Meu Caro Antonio,
Acabei de ler um artigo no jornal em que o autor dizia :
"O futuro é um porto distante para quem navega um dia de cada vez"
Foi inevitável lembrar de nossas conversas sobre o tempo, a vida, o amor, o que passa e o que fica, a necessidade de uma certa previsibilidade, a incapacidade de lidar com o inesperado - esse vilão à espreita a cada segundo de nossas vidas - mudando, desfazendo, criando, desorganizando, trazendo significados, revolucionando.
Lembrei do seu ar filosófico-professoral ao dizer que eu pensava demais, esperava demais, me preocupava demais e sofria demais; que era preciso viver um dia de cada vez.

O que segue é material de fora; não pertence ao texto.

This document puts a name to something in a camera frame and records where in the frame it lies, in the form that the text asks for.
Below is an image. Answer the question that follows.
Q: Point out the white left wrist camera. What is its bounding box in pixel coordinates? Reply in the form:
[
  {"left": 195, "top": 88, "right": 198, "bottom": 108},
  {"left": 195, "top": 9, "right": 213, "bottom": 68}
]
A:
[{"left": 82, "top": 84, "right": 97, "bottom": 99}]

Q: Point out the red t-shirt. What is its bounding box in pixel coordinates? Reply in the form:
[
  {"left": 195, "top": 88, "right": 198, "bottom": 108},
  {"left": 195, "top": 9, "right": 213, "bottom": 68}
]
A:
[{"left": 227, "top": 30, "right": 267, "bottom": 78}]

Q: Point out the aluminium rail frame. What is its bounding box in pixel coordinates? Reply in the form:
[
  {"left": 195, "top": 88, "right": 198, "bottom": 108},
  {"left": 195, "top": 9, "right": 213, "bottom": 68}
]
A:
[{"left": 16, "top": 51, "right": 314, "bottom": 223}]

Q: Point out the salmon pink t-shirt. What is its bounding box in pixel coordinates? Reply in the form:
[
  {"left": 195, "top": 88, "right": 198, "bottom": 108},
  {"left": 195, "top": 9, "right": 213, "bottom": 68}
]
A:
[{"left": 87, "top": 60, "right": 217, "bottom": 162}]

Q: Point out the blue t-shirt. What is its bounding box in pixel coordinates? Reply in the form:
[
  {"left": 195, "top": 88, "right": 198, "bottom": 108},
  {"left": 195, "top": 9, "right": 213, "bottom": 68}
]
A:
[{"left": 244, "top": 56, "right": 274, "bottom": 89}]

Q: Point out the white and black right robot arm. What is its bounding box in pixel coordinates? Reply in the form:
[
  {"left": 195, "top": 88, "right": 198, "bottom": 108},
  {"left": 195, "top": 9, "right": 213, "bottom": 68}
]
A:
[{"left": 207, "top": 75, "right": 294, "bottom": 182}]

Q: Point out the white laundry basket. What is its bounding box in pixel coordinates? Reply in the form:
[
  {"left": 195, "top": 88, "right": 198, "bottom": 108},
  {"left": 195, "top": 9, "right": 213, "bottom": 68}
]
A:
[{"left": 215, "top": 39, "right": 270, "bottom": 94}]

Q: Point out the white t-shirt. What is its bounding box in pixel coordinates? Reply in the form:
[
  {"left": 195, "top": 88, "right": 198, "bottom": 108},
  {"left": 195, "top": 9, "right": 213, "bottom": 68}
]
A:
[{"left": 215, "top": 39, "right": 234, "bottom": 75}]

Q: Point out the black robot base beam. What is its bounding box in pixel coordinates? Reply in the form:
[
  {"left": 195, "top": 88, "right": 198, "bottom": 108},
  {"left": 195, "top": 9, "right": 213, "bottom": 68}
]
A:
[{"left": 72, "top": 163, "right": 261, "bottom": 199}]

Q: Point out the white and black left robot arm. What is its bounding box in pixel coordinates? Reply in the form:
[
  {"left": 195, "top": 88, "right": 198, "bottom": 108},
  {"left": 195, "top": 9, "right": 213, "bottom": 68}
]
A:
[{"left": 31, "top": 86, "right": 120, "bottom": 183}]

Eu sou demasiada mesmo : tão demasiada que às vezes tenho a sensação que passei do ponto e do porto.
Tenho lido cada vez mais. Descubro nos livros um mundo onde as surpresas causam danos controlados ou pequenas alegrias passageiras que tem um efeito anestésico.
Alguns livros provocam um emaranhado de emoções, consciências em fuga e momentos onde em alguns flashes me encontro nos personagens: ora por identificação,ora por crítica, ora por pura inveja.

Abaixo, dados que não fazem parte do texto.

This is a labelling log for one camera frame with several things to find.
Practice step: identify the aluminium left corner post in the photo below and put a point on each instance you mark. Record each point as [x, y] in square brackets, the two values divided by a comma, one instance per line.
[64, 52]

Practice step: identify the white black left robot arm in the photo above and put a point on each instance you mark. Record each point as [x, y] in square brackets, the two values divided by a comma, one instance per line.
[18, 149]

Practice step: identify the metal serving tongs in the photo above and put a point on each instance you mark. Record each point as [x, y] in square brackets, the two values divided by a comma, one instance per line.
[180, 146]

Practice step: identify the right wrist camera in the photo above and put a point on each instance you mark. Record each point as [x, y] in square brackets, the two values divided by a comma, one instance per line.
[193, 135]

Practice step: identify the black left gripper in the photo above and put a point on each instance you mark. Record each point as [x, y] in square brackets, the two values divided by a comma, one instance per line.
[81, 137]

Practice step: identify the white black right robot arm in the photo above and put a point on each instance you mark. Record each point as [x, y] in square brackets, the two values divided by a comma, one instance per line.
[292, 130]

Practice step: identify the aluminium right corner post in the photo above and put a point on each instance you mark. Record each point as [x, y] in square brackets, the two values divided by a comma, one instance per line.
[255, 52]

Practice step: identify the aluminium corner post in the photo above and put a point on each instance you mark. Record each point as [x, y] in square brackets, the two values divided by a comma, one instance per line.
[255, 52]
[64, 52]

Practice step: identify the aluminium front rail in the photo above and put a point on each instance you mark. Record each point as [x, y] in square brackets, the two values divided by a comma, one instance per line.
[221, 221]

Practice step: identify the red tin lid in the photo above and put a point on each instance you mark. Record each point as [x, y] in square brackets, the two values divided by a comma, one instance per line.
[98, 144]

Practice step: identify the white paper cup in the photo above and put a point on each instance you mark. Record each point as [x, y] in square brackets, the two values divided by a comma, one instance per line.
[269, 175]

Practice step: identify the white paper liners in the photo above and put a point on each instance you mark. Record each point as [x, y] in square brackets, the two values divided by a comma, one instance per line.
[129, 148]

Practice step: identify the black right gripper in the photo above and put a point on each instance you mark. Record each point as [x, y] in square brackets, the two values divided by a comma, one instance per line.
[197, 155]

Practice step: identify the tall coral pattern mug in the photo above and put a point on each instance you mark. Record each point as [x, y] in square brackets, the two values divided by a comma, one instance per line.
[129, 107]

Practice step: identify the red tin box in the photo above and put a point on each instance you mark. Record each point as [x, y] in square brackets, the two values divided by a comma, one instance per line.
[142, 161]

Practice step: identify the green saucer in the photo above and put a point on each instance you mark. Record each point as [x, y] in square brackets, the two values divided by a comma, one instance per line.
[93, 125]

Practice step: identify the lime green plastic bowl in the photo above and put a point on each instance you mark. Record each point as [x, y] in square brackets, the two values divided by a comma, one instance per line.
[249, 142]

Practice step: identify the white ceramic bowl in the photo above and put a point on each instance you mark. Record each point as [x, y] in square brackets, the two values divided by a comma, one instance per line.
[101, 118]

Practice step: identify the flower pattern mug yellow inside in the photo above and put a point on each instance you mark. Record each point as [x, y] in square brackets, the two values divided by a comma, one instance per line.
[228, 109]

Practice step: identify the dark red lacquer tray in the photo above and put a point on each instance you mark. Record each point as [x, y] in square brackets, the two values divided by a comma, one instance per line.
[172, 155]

Os livros são um meio de escapar das necessidades imediatas que os anseios produzem, do contínuo desejo de construir um futuro.

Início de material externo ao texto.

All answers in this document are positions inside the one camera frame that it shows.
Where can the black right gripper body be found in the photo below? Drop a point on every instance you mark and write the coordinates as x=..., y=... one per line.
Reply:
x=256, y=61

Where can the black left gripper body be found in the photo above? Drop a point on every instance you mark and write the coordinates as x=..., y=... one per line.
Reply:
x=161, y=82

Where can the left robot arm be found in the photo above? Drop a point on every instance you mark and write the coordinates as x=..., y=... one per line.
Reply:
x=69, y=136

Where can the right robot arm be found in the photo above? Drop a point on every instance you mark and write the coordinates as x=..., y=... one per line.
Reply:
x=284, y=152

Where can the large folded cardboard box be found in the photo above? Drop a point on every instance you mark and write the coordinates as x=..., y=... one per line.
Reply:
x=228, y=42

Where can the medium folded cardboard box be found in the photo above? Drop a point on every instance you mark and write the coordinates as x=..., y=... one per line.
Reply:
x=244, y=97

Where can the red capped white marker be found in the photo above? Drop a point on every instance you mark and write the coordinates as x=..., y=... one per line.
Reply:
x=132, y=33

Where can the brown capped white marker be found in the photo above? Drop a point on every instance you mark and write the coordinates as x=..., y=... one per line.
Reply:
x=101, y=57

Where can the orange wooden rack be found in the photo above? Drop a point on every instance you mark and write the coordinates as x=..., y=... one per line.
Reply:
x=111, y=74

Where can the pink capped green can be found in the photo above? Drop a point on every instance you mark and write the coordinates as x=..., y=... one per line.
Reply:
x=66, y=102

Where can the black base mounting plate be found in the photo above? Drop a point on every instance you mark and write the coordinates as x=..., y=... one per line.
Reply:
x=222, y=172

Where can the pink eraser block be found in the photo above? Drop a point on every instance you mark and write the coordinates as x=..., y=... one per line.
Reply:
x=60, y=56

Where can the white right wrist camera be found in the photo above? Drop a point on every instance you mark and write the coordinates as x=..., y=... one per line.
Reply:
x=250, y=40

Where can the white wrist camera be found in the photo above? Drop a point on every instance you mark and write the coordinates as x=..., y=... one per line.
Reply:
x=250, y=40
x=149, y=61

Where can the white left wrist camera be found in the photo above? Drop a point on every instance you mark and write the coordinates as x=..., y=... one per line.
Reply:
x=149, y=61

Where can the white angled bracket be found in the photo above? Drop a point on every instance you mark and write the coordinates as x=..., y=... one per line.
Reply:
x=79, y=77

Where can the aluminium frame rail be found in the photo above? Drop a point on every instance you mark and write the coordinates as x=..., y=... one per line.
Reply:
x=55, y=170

Lembro da minha idéia de futuro na infância:
"Casinha com chaminé, jardim com cerca branca, um trabalho que gostasse, um amor que bastasse."
Tenho a cerca! Não é branca...mas nela existe um portão, que se abre todo dia para que eu saia e construa o resto que precisa ser construído. Confesso que às vezes acredito que há pouco a ser construído, mas saio assim mesmo, senão viro um caracol.
A chaminé dispensei, há cinzas suficientes pelo caminho.
Quanto ao amor que bastasse, continuo brigando com a esperança de encontrá-lo mas a possibilidade continua trazendo algum alento.